Aim of the task: Could you filter the data below down to the lines that hold the word "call"?
****************************************
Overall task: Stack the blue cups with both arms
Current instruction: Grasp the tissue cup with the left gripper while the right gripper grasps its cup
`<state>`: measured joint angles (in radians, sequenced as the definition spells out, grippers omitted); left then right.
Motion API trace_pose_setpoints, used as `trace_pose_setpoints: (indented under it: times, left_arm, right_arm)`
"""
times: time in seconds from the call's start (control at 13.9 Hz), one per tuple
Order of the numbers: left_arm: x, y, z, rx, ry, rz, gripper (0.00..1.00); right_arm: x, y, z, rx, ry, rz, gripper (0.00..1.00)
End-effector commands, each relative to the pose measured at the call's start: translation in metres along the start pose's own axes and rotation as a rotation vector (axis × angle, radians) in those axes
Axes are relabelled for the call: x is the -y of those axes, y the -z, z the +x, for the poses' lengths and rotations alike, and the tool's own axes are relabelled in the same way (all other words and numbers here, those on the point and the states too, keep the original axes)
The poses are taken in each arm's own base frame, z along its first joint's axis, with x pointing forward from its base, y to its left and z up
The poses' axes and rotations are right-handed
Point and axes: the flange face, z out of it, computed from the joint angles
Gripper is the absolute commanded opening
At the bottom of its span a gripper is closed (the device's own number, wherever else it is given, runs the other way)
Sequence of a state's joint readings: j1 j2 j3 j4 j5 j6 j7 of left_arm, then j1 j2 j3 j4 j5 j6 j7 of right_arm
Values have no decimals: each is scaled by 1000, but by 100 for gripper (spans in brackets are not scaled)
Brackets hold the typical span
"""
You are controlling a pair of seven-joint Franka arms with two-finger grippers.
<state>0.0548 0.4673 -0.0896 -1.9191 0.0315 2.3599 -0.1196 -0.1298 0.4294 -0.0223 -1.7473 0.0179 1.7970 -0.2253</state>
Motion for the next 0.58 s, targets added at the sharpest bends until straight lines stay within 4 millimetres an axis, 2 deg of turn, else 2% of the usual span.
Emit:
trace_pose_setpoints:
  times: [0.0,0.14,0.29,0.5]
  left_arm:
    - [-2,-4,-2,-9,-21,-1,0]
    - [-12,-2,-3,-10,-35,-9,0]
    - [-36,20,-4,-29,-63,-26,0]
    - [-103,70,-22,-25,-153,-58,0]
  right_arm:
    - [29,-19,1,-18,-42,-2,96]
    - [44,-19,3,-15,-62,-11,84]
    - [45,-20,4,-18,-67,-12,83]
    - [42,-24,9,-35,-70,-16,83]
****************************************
Exercise solution:
times: time in seconds from the call's start (control at 13.9 Hz), one per tuple
End-effector commands, each relative to the pose measured at the call's start: translation in metres along the start pose's own axes and rotation as a rotation vector (axis × angle, radians) in those axes
Axes are relabelled for the call: x is the -y of those axes, y the -z, z the +x, for the poses' lengths and rotations alike, and the tool's own axes are relabelled in the same way (all other words and numbers here, those on the point and the states too, keep the original axes)

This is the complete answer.